-- REQUIRED WORK --
What is needed is an exact copy of every line in the listing.

-- EXERCISE DATA --
┌────────
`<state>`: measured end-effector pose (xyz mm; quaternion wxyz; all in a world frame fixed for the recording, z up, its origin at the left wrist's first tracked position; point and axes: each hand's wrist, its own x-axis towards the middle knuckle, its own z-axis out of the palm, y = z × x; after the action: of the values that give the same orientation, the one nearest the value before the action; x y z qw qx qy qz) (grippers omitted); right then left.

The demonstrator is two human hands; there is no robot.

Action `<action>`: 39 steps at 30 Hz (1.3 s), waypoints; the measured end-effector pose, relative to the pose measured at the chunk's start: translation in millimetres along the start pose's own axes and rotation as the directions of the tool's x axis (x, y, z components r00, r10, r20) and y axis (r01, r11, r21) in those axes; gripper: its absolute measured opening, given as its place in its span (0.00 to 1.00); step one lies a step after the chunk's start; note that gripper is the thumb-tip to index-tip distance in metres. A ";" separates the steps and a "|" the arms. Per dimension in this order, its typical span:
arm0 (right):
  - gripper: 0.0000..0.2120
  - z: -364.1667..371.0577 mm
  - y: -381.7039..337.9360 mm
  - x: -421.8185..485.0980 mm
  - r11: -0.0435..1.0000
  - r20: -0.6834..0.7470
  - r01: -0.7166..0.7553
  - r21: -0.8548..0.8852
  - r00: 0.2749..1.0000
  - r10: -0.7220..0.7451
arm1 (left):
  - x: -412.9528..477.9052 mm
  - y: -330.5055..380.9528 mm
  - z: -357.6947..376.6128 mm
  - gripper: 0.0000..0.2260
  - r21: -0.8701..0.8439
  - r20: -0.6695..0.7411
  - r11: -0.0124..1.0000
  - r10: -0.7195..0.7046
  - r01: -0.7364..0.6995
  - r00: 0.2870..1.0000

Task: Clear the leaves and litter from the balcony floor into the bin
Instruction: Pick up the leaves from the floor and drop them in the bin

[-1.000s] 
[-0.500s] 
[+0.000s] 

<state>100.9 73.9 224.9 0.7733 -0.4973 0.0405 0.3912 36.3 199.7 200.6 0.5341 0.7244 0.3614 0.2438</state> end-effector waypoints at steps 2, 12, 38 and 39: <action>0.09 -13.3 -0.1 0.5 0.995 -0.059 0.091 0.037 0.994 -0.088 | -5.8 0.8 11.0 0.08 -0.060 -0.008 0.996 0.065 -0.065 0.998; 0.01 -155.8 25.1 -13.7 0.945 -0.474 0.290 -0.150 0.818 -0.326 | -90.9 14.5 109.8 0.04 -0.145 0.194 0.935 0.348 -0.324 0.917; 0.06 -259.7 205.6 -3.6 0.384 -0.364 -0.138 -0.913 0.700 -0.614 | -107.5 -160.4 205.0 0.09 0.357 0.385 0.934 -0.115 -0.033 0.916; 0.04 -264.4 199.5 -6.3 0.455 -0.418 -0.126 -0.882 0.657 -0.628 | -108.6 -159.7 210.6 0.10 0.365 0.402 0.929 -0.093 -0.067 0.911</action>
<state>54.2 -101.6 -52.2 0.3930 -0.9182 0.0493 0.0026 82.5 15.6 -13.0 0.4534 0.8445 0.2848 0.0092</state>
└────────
-- TASK SOLUTION --
`<state>`: measured end-effector pose (xyz mm; quaternion wxyz; all in a world frame fixed for the recording, z up, its origin at the left wrist's first tracked position; point and axes: each hand's wrist, its own x-axis towards the middle knuckle, its own z-axis out of the palm, y = z × x; after the action: of the values that give the same orientation, the one nearest the value before the action; x y z qw qx qy qz) (grippers omitted); right then left.

The demonstrator is two human hands; there is no robot.

Action `<action>`: 39 steps at 30 Hz (1.3 s), waypoints; the measured end-effector pose, relative to the pose measured at the chunk's start: translation in millimetres along the start pose's own axes and rotation as the directions of the tool's x axis (x, y, z components r00, r10, r20) and y axis (r01, r11, r21) in those axes; gripper: its absolute measured opening, given as its place in its span (0.00 to 1.00); step one lies a step after the chunk's start; note that gripper is the thumb-tip to index-tip distance in metres. A ";" separates the steps and a "|" the arms. Per dimension in this order, its typical span:
arm0 (right):
  - gripper: 0.0000..0.2120
  - z: -364.1667..371.0577 mm
  - y: -381.7039..337.9360 mm
  - x: -421.8185..485.0980 mm
  - r11: -0.0435..1.0000
  - r20: -0.6834..0.7470
  - r01: -0.7166..0.7553
  - r21: -0.8548..0.8852
  - r00: 0.2749..1.0000
  - r10: -0.7220..0.7451
arm1 (left):
  - x: -412.9528..477.9052 mm
  - y: -330.5055..380.9528 mm
  - z: -357.6947..376.6128 mm
  - gripper: 0.0000..0.2260
  - r21: -0.8701..0.8439
  - r20: -0.6695..0.7411
  - r11: -0.0124..1.0000
  - r10: -0.7195..0.7046
  - r01: -0.7364..0.6995
  - r00: 0.2870..1.0000

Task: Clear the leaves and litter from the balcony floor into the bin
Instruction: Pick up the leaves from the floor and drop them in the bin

[-1.000s] 
[-0.500s] 
[+0.000s] 

<state>100.9 73.9 224.9 0.7733 -0.4973 0.0405 0.3912 36.3 199.7 200.6 0.5341 0.7244 0.3614 0.2438</state> end-effector waypoints at steps 2, 12, 38 and 39: <action>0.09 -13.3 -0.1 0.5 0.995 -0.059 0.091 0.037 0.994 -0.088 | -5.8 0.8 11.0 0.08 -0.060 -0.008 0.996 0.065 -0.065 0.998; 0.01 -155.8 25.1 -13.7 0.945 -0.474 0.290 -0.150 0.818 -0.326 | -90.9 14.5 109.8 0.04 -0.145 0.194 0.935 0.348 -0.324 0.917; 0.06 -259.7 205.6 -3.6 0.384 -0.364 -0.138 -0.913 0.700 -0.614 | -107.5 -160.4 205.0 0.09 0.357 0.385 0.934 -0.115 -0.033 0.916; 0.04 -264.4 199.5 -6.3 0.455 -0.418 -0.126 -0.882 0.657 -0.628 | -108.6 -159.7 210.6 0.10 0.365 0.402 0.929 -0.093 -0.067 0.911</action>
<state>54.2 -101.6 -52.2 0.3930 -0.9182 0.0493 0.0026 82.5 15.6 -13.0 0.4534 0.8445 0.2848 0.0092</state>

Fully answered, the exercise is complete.